• [EXERCISE BRIEF]
Please set down exactly the lines of the listing below from the line containing "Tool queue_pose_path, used" through the line containing "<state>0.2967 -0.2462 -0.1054", both lines included, leaving out all other lines.

• [DATA SECTION]

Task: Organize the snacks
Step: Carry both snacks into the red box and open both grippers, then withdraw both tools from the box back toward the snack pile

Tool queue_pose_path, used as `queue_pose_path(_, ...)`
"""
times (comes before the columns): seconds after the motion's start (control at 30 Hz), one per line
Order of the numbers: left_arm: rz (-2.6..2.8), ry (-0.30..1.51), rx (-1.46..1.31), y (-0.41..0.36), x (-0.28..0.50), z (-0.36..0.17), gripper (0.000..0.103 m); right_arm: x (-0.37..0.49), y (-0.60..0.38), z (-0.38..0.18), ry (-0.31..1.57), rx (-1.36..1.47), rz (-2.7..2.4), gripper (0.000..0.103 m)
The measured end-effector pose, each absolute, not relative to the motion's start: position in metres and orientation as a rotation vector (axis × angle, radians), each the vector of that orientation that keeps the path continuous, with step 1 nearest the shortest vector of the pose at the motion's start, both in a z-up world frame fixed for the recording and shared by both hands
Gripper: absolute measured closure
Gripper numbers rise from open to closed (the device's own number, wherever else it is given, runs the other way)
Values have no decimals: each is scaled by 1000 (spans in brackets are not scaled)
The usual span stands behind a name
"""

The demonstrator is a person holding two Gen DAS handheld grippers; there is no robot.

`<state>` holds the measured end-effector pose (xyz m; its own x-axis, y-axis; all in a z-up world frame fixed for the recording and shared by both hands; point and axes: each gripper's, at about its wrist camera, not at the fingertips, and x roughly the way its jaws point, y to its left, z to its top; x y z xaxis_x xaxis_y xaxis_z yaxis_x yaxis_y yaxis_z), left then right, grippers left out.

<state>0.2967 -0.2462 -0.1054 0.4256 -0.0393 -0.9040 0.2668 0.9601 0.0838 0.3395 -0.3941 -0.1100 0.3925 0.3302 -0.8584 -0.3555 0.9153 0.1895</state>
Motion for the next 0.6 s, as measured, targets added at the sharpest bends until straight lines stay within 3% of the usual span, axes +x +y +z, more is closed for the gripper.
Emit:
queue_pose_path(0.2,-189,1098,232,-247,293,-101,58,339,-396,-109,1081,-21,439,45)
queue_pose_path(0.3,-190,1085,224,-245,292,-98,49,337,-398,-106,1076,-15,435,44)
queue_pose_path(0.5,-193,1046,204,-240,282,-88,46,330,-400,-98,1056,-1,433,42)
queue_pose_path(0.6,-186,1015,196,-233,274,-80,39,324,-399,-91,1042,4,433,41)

• [THE ANSWER]
Tool queue_pose_path, used as `queue_pose_path(_, ...)`
"""
times (comes before the columns): seconds after the motion's start (control at 30 Hz), one per line
Order of the numbers: left_arm: rz (-2.6..2.8), ry (-0.30..1.51), rx (-1.46..1.31), y (-0.41..0.36), x (-0.28..0.50), z (-0.36..0.17), gripper (0.000..0.103 m); right_arm: x (-0.37..0.49), y (-0.60..0.38), z (-0.38..0.18), ry (-0.31..1.57), rx (-1.36..1.47), rz (-2.7..2.4), gripper (0.000..0.103 m)
The measured end-effector pose, each absolute, not relative to the motion's start: position in metres and orientation as a rotation vector (axis × angle, radians), each the vector of that orientation that keeps the path continuous, with step 1 nearest the shortest vector of the pose at the motion's start, both in a z-up world frame fixed for the recording and shared by both hands
Gripper: absolute measured closure
Gripper numbers rise from open to closed (the device's own number, wherever else it is given, runs the other way)
Values have no decimals: each is scaled by 1000 (spans in brackets are not scaled)
The usual span stands behind a name
"""

The demonstrator is a person holding two Gen DAS handheld grippers; there is no robot.

`<state>` holds the measured end-effector pose (xyz m; its own x-axis, y-axis; all in a z-up world frame fixed for the recording and shared by both hands; point and axes: each gripper's, at about its wrist camera, not at the fingertips, and x roughly the way its jaws point, y to its left, z to its top; x y z xaxis_x xaxis_y xaxis_z yaxis_x yaxis_y yaxis_z), left then right, grippers left out.

<state>0.2967 -0.2462 -0.1054 0.4256 -0.0393 -0.9040 0.2668 0.9601 0.0838 0.3395 -0.3941 -0.1100 0.3925 0.3302 -0.8584 -0.3555 0.9153 0.1895</state>

The exercise is done, with nothing more to add.